You will provide
This test is for both
No preparation required
Malaria is an transferable disease which is prompted with the aid of species of Plasmodium parasite. It is transmitted by using the bite of an infected mosquito (female anopheles). The species which produce infections in humans include Plasmodium Vivax, Plasmodium malariae, Plasmodium ovale, and Plasmodium falciparum. This test is carried out to ascertain the presence of malarial parasite in the blood.
If you have symptoms or signs suggestive of malaria like fever with shaking chills, headaches, nausea, vomiting, diarrhea, profuse sweating, headache.
The malarial parasite can be seen through examining a blood smear slide beneath the microscope.
A drop of blood is unfolded on a slide which is referred to as smear. It is then stained with Giemsa stain which supports by giving the malaria parasite a specific appearance.
The prognosis is made by recognizing the parasite of malaria or its antigens or its results in the smear. Thick smears assist to become aware of the presence of parasite while thin smears assist to identify the type of species of parasite. Thin smears assist in evaluating the presence of schizonts (stage of malarial parasite with presence of many small nuclei), gametocytes (stage of malarial parasite to a place where it can produce extra gametes), and the presence of any pigmentation due to the malarial parasite in the blood. This test is performed to identify the presence of the malarial parasite in the blood. It is additionally used to observe the growth of treatment with malaria. Once the cure of malaria is started, the medical doctor may also encourage a re-test to observe the treatment.
INTERPRETING MALARIAL PARASITE TEST RESULTS
Positive results point out the presence of malarial parasites in peripheral blood examination.

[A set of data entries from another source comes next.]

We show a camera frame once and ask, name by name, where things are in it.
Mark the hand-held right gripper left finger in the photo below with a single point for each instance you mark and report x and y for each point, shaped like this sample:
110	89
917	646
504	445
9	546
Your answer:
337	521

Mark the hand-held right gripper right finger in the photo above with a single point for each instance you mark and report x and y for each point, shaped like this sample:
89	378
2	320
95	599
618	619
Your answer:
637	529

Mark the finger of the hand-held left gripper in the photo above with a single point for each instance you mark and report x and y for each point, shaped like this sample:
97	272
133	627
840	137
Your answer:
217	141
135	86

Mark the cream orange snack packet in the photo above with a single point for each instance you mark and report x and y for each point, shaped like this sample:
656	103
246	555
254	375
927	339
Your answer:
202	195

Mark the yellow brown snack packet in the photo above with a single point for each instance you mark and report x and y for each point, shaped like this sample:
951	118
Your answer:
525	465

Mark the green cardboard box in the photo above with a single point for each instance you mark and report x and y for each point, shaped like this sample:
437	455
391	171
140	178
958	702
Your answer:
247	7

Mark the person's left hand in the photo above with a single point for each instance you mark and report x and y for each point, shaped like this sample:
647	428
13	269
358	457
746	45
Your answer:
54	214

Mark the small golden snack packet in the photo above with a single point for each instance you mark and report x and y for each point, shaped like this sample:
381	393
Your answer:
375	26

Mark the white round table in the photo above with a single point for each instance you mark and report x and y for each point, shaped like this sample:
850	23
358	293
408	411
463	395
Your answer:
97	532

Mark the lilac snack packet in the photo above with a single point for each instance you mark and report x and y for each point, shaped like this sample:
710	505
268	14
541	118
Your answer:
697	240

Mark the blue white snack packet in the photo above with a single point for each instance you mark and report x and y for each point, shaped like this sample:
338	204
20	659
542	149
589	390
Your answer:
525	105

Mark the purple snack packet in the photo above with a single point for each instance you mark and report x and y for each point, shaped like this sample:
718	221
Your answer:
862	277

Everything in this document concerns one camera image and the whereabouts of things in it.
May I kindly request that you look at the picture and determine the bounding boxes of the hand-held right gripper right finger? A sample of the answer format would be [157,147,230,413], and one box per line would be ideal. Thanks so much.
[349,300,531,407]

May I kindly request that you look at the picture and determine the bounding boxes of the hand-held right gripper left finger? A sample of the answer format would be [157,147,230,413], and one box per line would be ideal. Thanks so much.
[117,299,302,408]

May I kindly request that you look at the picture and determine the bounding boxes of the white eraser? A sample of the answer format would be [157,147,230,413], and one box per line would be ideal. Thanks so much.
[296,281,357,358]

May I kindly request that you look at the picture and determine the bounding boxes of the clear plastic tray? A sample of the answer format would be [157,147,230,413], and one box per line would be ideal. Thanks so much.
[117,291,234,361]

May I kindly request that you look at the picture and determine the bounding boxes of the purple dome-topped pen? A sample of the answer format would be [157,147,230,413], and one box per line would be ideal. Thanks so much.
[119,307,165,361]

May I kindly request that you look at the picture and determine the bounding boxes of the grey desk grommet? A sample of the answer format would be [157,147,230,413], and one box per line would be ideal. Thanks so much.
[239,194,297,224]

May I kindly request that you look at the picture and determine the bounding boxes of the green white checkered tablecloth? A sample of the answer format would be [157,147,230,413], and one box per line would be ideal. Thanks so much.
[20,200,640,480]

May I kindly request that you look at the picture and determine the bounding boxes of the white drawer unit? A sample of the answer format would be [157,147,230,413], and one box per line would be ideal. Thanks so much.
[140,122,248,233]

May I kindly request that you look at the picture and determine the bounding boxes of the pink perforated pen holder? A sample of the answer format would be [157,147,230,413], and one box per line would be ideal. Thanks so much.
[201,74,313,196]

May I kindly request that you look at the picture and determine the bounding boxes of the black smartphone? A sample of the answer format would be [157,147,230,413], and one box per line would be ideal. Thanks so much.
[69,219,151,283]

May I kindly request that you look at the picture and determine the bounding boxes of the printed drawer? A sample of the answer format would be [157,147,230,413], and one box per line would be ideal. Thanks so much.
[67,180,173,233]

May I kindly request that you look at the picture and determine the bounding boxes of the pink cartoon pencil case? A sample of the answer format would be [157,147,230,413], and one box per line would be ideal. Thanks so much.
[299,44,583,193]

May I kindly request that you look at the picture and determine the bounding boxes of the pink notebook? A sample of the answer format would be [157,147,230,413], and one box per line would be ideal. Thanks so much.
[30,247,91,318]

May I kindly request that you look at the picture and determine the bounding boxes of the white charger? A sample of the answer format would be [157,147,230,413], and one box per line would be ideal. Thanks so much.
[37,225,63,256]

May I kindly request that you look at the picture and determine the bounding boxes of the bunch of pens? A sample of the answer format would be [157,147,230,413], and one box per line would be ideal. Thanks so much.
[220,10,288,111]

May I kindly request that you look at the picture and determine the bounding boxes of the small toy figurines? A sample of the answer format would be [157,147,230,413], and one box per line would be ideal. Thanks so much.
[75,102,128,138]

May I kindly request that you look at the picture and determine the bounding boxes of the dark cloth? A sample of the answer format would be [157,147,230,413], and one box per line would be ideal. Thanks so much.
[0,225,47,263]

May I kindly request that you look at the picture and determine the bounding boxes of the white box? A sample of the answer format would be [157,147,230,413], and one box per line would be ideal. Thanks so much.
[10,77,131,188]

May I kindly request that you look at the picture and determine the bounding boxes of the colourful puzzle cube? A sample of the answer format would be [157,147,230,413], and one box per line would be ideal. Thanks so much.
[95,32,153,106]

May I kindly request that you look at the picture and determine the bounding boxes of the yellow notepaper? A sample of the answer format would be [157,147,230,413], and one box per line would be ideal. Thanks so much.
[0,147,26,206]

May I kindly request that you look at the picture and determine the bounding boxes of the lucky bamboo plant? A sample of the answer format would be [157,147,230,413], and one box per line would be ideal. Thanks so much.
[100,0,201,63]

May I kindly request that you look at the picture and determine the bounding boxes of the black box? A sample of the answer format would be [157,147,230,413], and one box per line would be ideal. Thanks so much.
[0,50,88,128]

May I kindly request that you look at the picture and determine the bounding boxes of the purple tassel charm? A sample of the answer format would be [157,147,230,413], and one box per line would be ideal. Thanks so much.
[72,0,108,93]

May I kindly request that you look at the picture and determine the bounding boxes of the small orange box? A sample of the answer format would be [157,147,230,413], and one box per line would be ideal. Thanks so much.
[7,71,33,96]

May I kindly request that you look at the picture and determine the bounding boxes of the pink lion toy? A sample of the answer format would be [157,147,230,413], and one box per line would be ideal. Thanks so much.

Negative results point out that no malarial parasite is viewed on peripheral blood examination.
FREQUENTLY ASKED QUESTIONS (FAQ's)
Q. Is there any preparation required earlier than the test?
Let the medical doctor know about the medications you may be taking. No other unique preparations are normally required before this test.
Q. Do negative results imply that malaria is now not there?
No, negative results donot affirm that malaria is no longer present. These results might be due to the absence of malarial parasite in the prepared peripheral blood film. In such cases, your medical doctor can also propose you a re-test if the signs of malaria persist.
Q. How does malaria unfold in the body?
Malaria unfolds through the bite of a female anopheles mosquito. When it (the female) anopheles mosquito bites people, the parasites of malaria get transferred to the people and they get the liver. Once the contamination is in the body, the parasite takes a week to a month to get in the red blood cells (RBCs) in humans. In the RBCs, they double in the space of 2-3 days and produce signs of malaria.
Q. Can Malaria occur from the bite of female anopheles mosquito alone?
No, it is not essential that malaria can be induced by the bite of the female anopheles mosquito. Malaria can surface after an organ transplant, through sharing needles or syringes, or after blood transfusion.
Q. How is the blood sample taken?
A healthcare practioner takes a blood sample from the arm. The place from where the blood is to be withdrawn is cleaned with a swab of rubbing alcohol. This is then accompanied by inserting a small needle which has a tube attached to it for gathering blood. Once the sufficient blood for examination is withdrawn, the needle is removed. The place is then closed with a gauze pad.
Q. Is there any danger associated with the withdrawal of blood sample procedure?
As such there is no danger, however in some instance, bruising, bleeding, and infection at the puncture place can be seen. In very few cases, there can be a little swelling around the vein after the blood is withdrawn.
It is a transferrable disease which is triggered through a species of Plasmodium. These parasites unfold as a result of the bite of female anopheles mosquito. The species of Plasmodium that infect humans consist of Plasmodium vivax, Plasmodium ovale, Plasmodium malariae, and Plasmodium falciparum.
Disclaimer: The information provided herein is for patient general knowledge only and should not be used during any medical emergency, for the diagnosis or treatment of any medical condition. Duplication for personal and commercial use must be authorized in writing by Surjen.com.